The industry has also made specific asks of the incoming administration. On Tuesday, for instance, the top US oil lobby group the American Petroleum Institute launched an energy “road map” for Trump’s team and the Republican-controlled House and Senate.

On the wishlist are the expansion of oil and gas drilling areas and the undoing of Biden-era crackdowns on auto emissions and fossil fuel exports – moves Trump is expected to make early.

“There are many steps the Trump administration can begin to take on day one,” the lobby group’s CEO, Mike Sommers, said on a press call.

These expected policies will be a boon for fossil fuel profits. And they will follow recent gains in wealth for oil bosses, the new Carp report shows.

For their research, the authors analyzed numbers from from a Forbes database, which is updated every five minutes based on shifts in the stock market. The authors examined fluctuations in the top 15 US oil billionaires’ wealth – including the energy CEO Jeffery Hildebrand, oil and gas boss Timothy Dunn, pipeline company chairman Kelcy Warren, and fossil fuel CEO Charles Koch – since April 2024.

That month, Trump held a meeting with fossil fuel bosses where he reportedly asked them for $1bn in campaign donations, while vowing to roll back dozens of environmental regulations if elected. Since that infamous meeting, the combined wealth of these 15 fossil fuel billionaires shot up by $40.2bn, the report found, from $267.6bn to a stunning $307.8bn.

The two oil bosses who saw the largest gains were Richard Kinder, the CEO and chairman of the leading US gas pipeline operator Kinder Morgan, and Lyndal Stephens Greth, an owner of Texas oil and gas firm Diamondback Energy. Just behind them were Charles Koch, chairman of the fossil fuel conglomerate Koch Industries, and Julia Flesher-Koch, widow of the former Koch Industries executive David Koch.

Harold Hamm, the billionaire oil and gas executive who founded the Oklahoma-based petroleum company Continental Resources, was an anomaly in the report; his wealth remained consistent at $18.5bn.

But Hamm, who poured $4.3m into political action committees backing Trump while helping to raise money for his campaign from other executives – and even tried to help pay Trump’s bond – stands to profit significantly from Trump’s energy agenda in the coming months, the report notes.

On Monday, as Trump is inaugurated, Hamm will host an exclusive daytime party on the roof of the Hay-Adams hotel, which sits a block from the White House.

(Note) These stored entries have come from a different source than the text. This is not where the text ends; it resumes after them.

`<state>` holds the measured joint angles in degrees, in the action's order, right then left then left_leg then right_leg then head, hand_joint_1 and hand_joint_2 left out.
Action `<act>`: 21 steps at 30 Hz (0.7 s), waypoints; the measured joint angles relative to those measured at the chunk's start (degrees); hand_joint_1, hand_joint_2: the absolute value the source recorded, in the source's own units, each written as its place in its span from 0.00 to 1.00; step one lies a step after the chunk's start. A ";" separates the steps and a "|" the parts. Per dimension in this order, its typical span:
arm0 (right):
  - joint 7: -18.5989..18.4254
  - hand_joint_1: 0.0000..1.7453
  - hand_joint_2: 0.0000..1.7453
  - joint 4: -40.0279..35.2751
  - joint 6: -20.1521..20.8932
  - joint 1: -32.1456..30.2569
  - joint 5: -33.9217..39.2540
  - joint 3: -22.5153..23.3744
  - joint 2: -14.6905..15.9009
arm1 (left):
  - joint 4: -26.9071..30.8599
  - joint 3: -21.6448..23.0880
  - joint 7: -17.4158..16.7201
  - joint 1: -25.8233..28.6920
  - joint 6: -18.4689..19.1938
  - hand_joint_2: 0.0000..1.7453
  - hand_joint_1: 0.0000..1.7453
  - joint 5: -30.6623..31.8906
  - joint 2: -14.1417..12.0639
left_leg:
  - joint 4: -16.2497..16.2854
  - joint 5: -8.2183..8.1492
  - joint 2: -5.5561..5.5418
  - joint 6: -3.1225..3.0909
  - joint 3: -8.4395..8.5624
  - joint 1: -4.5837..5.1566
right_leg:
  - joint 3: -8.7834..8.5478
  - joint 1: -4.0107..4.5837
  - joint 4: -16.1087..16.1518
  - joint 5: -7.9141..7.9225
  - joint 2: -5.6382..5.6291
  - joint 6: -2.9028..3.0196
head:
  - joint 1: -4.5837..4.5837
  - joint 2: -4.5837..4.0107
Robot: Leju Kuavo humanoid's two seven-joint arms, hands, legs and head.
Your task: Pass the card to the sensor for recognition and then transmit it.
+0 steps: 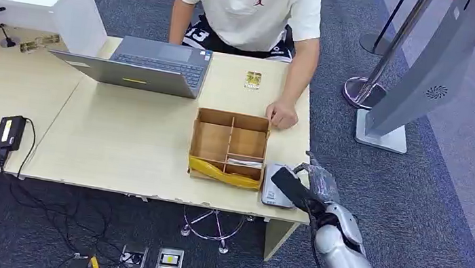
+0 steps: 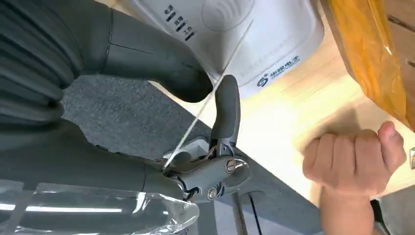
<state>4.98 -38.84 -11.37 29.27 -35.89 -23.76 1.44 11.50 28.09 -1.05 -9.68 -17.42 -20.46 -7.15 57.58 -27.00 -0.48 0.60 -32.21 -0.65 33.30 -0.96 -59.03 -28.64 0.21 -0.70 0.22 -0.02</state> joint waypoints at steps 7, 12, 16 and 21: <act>0.46 1.00 1.00 0.02 0.57 -0.31 0.00 -0.94 -0.15 | 0.00 0.00 -0.74 -0.06 0.22 1.00 0.00 0.04 0.11 | 0.00 0.00 0.00 0.00 0.02 0.00 | 0.00 0.00 0.00 0.00 -0.02 0.00 | 0.02 0.00; 0.55 1.00 1.00 0.09 0.37 -0.40 0.07 -1.55 -0.28 | 0.00 0.00 -0.74 -0.07 0.20 1.00 0.00 0.04 0.22 | 0.00 0.00 0.01 0.00 0.03 0.00 | 0.00 0.00 0.00 0.00 -0.02 0.00 | 0.02 0.00; 0.57 1.00 1.00 0.30 -0.52 -0.39 0.26 -2.27 -0.31 | 0.00 0.00 -0.74 -0.07 0.13 1.00 0.00 0.02 0.24 | 0.00 0.00 0.01 0.00 0.03 0.00 | -0.02 0.00 0.00 0.00 -0.02 0.00 | 0.00 0.00; 0.06 1.00 1.00 0.33 -3.61 -0.24 0.44 -2.34 -0.28 | 0.00 0.00 -0.74 -0.03 0.00 1.00 0.00 0.02 0.26 | 0.00 0.00 0.00 0.00 0.01 0.00 | -0.02 0.00 0.00 0.02 -0.02 0.01 | 0.00 0.00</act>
<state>5.05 -38.51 -14.98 29.03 -35.45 -26.10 1.16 11.50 28.09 -1.79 -9.71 -17.42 -20.44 -6.88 57.58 -27.00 -0.48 0.60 -32.20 -0.65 33.28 -0.97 -59.03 -28.62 0.20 -0.70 0.22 -0.02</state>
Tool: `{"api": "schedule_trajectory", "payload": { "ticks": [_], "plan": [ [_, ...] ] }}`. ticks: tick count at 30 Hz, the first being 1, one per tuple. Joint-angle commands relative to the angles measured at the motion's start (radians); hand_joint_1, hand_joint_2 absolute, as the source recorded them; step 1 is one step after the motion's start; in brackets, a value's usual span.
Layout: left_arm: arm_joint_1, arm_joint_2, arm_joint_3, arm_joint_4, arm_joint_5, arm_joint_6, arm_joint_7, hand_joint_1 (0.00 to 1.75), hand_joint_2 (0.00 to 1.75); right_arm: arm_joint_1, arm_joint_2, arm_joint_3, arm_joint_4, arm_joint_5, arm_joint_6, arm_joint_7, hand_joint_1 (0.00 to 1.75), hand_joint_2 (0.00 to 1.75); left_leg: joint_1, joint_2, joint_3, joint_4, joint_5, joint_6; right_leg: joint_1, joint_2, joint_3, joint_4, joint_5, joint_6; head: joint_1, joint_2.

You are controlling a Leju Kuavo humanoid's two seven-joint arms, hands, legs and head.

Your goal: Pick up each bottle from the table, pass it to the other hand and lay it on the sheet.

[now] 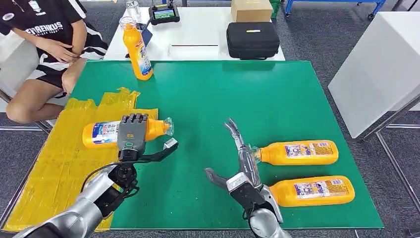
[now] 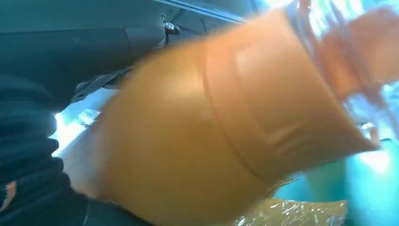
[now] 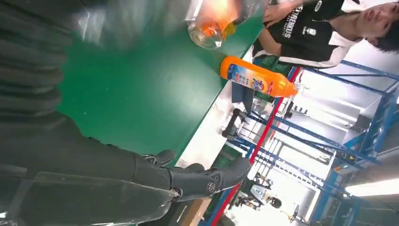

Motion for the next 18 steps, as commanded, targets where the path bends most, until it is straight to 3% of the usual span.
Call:
{"api": "schedule_trajectory", "payload": {
  "ticks": [1, 8, 10, 12, 13, 14, 15, 18],
  "plan": [
    [-0.056, -0.023, 0.051, 0.147, -0.002, 0.014, 0.018, 0.00, 1.75, -0.015, -0.010, -0.003, -0.003, 0.010, 0.007, 0.020, 0.00, 1.75, 0.001, 0.000, 0.004, 0.000, -0.002, -0.004, 0.001, -0.001, 0.005, 0.000, -0.002, 0.000, 0.000, 0.000],
    [-0.037, -0.048, 0.128, 0.165, -0.002, -0.009, -0.028, 0.00, 1.75, -0.007, -0.015, -0.018, -0.016, 0.027, 0.022, 0.042, 0.00, 1.75, 0.001, 0.000, 0.003, 0.000, -0.001, -0.003, 0.001, -0.001, 0.003, -0.001, -0.001, 0.000, 0.000, 0.000],
    [0.001, -0.096, 0.305, 0.132, 0.052, 0.043, -0.195, 0.00, 1.75, 0.004, -0.019, -0.031, -0.028, 0.049, 0.021, 0.046, 0.00, 1.75, 0.001, 0.000, 0.004, 0.000, -0.002, -0.003, 0.001, -0.002, 0.004, 0.000, -0.002, 0.001, 0.000, 0.000],
    [0.046, -0.171, 0.496, 0.052, 0.398, 0.036, -0.571, 0.00, 1.75, 0.018, -0.033, -0.041, -0.045, 0.133, -0.030, 0.044, 0.00, 1.75, 0.000, -0.001, 0.002, -0.001, -0.001, -0.002, 0.000, -0.002, 0.002, -0.001, -0.001, 0.001, 0.000, 0.000],
    [0.088, -0.220, 0.597, -0.052, 0.682, -0.061, -0.817, 0.00, 1.75, 0.023, -0.049, -0.046, -0.056, 0.274, -0.105, 0.050, 0.00, 1.75, 0.001, -0.002, 0.004, 0.000, -0.002, -0.003, 0.001, -0.004, 0.005, -0.001, -0.002, 0.001, 0.000, 0.000],
    [0.125, -0.257, 0.662, -0.148, 0.940, -0.197, -0.975, 0.00, 1.75, 0.021, -0.063, -0.053, -0.061, 0.426, -0.166, 0.074, 0.00, 1.75, 0.001, -0.003, 0.005, 0.000, -0.003, -0.003, 0.001, -0.005, 0.007, -0.001, -0.004, 0.001, 0.000, 0.000],
    [0.164, -0.271, 0.670, -0.242, 1.140, -0.328, -1.028, 0.00, 1.75, 0.015, -0.075, -0.062, -0.076, 0.561, -0.203, 0.111, 0.00, 1.75, 0.000, -0.004, 0.000, 0.000, -0.001, -0.001, 0.000, -0.004, 0.001, -0.001, -0.001, 0.001, -0.001, 0.000],
    [0.180, -0.268, 0.647, -0.279, 1.153, -0.325, -1.005, 0.00, 1.75, 0.011, -0.079, -0.069, -0.088, 0.562, -0.192, 0.118, 0.00, 1.75, -0.001, -0.002, 0.000, 0.001, -0.001, -0.001, -0.001, -0.002, 0.001, 0.000, -0.001, 0.001, -0.001, 0.000]
  ]
}}
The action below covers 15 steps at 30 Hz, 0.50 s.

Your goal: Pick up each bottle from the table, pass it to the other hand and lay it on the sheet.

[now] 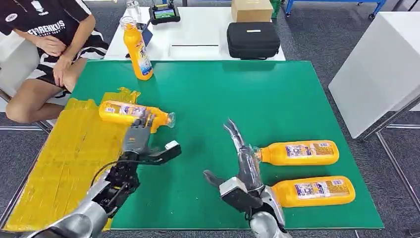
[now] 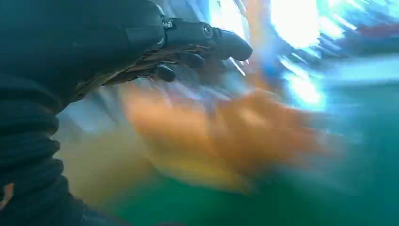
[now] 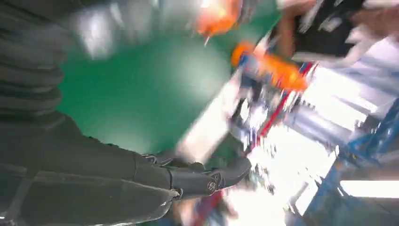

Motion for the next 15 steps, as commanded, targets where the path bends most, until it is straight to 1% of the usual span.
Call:
{"api": "schedule_trajectory", "payload": {
  "ticks": [1, 2, 3, 4, 5, 6, 7, 8, 9, 10, 11, 12, 13, 14, 15],
  "plan": [
    [0.129, -0.157, 0.339, -0.336, 0.766, -0.289, -0.335, 0.00, 1.75, -0.024, -0.068, -0.066, -0.039, 0.432, -0.129, 0.119, 0.00, 1.75, 0.001, 0.000, 0.002, 0.001, -0.003, -0.002, 0.001, -0.002, 0.003, 0.000, -0.003, 0.001, 0.000, 0.000],
    [0.137, -0.157, 0.339, -0.363, 0.882, -0.355, -0.356, 0.00, 1.75, -0.029, -0.075, -0.075, -0.056, 0.501, -0.130, 0.157, 0.00, 1.75, 0.001, 0.002, 0.001, 0.001, -0.003, -0.001, 0.001, 0.000, 0.002, 0.000, -0.002, 0.001, 0.001, 0.000],
    [0.156, -0.149, 0.321, -0.412, 0.978, -0.398, -0.354, 0.00, 1.75, -0.030, -0.093, -0.086, -0.096, 0.540, -0.101, 0.187, 0.00, 1.75, 0.001, 0.004, 0.004, 0.000, -0.004, -0.002, 0.001, 0.002, 0.004, -0.001, -0.002, 0.001, 0.000, 0.000],
    [0.183, -0.144, 0.308, -0.471, 1.112, -0.483, -0.370, 0.00, 1.75, -0.029, -0.114, -0.109, -0.135, 0.607, -0.068, 0.217, 0.00, 1.75, 0.001, 0.006, 0.007, 0.001, -0.006, -0.003, 0.001, 0.002, 0.006, 0.000, -0.004, 0.001, 0.000, 0.000],
    [0.193, -0.134, 0.295, -0.490, 1.127, -0.484, -0.366, 0.00, 1.75, -0.026, -0.120, -0.118, -0.152, 0.609, -0.059, 0.219, 0.00, 1.75, 0.000, 0.003, 0.003, 0.000, -0.004, 0.000, -0.001, 0.001, 0.002, 0.000, -0.001, 0.000, 0.000, 0.000],
    [0.198, -0.131, 0.288, -0.498, 1.132, -0.481, -0.363, 0.00, 1.75, -0.025, -0.123, -0.123, -0.159, 0.606, -0.052, 0.217, 0.00, 1.75, 0.000, 0.003, 0.003, 0.001, -0.005, -0.001, -0.001, 0.000, 0.003, 0.000, -0.002, 0.000, -0.001, 0.000],
    [0.208, -0.127, 0.277, -0.515, 1.192, -0.523, -0.363, 0.00, 1.75, -0.022, -0.129, -0.139, -0.165, 0.646, -0.037, 0.226, 0.00, 1.75, 0.000, 0.000, 0.002, 0.001, -0.004, 0.000, 0.000, -0.002, 0.002, 0.000, -0.002, 0.001, 0.000, 0.000],
    [0.221, -0.118, 0.264, -0.525, 1.244, -0.574, -0.364, 0.00, 1.75, -0.025, -0.149, -0.154, -0.168, 0.680, 0.000, 0.246, 0.00, 1.75, 0.000, 0.000, 0.004, 0.002, -0.006, -0.001, 0.000, -0.004, 0.004, 0.001, -0.004, 0.001, 0.000, 0.000],
    [0.229, -0.116, 0.252, -0.531, 1.254, -0.585, -0.367, 0.00, 1.75, -0.024, -0.166, -0.169, -0.175, 0.677, 0.039, 0.252, 0.00, 1.75, 0.001, 0.000, 0.007, 0.002, -0.007, -0.002, 0.001, -0.004, 0.007, 0.000, -0.005, 0.001, 0.000, 0.000],
    [0.235, -0.113, 0.240, -0.533, 1.267, -0.604, -0.368, 0.00, 1.75, -0.021, -0.189, -0.191, -0.178, 0.670, 0.097, 0.251, 0.00, 1.75, 0.000, 0.002, 0.002, 0.000, -0.004, 0.001, 0.000, 0.000, 0.002, -0.001, -0.001, 0.001, 0.000, 0.000],
    [0.236, -0.111, 0.226, -0.529, 1.267, -0.602, -0.368, 0.00, 1.75, -0.013, -0.203, -0.229, -0.189, 0.652, 0.127, 0.232, 0.00, 1.75, 0.001, 0.003, 0.005, 0.000, -0.006, 0.000, 0.001, 0.000, 0.005, -0.001, -0.003, 0.001, 0.000, 0.000],
    [0.235, -0.110, 0.221, -0.526, 1.268, -0.600, -0.370, 0.00, 1.75, -0.010, -0.201, -0.246, -0.190, 0.646, 0.129, 0.214, 0.00, 1.75, 0.000, 0.002, 0.004, 0.000, -0.005, 0.001, 0.000, -0.001, 0.005, -0.001, -0.002, 0.001, 0.000, 0.000],
    [0.235, -0.108, 0.217, -0.526, 1.262, -0.594, -0.378, 0.00, 1.75, -0.009, -0.205, -0.258, -0.182, 0.651, 0.164, 0.212, 0.00, 1.75, 0.000, 0.000, 0.003, 0.000, -0.004, 0.001, 0.000, -0.003, 0.004, -0.001, -0.002, 0.001, 0.000, 0.000],
    [0.232, -0.105, 0.212, -0.518, 1.272, -0.604, -0.382, 0.00, 1.75, -0.007, -0.236, -0.278, -0.185, 0.642, 0.239, 0.215, 0.00, 1.75, 0.000, 0.000, 0.003, 0.000, -0.003, 0.002, 0.000, -0.003, 0.003, -0.001, -0.002, 0.001, 0.000, 0.000],
    [0.231, -0.104, 0.210, -0.515, 1.274, -0.608, -0.384, 0.00, 1.75, -0.006, -0.273, -0.292, -0.172, 0.632, 0.283, 0.207, 0.00, 1.75, 0.000, -0.001, 0.001, 0.000, -0.002, 0.002, 0.000, -0.003, 0.002, -0.001, -0.001, 0.001, 0.000, 0.000]
  ]
}}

Liberty Energy, the fossil fuel services company founded by Chris Wright, who Trump has tapped to lead the Department of Energy, will also help foot the bill for the party, the New York Times reported.

News of the party outraged climate advocates. “Oil billionaires spent tens of millions of dollars to put Donald Trump in the White House, handpicked his cabinet nominees and now they’re celebrating the tax breaks he’s promised to give them as president,” said Pete Jones, a director at activist and research group non-profit Climate Power.

Each of the 15 billionaires Carp examined has used their wealth and power “to deny climate change, fund climate disinformation and sham science, and block clean energy alternatives”, the report says. Dunn, for instance, was a contributor to the anti-climate and anti-regulatory policy blueprint Project 2025, while the Kochs have long been criticized for promoting climate doubt.

This week, senators also confirmed appointees to Trump’s cabinet who are expected to oversee the expansion of planet-heating oil and gas. That includes not only fracking executive Wright, but also Lee Zeldin, a former New York congressman who has railed against Democrats’ “far-left climate agenda” and who will lead the Environmental Protection Agency.

Trump’s pick for secretary of the interior, the former North Dakota governor Doug Burgum, also helped arrange Trump’s April meeting with oil executives. He was invited to the Monday fossil fuel industry inauguration soiree, though he reportedly will not attend.

Trump’s incoming administration will be the wealthiest in US history, the Carp report found, with a combined net worth upwards of $300bn.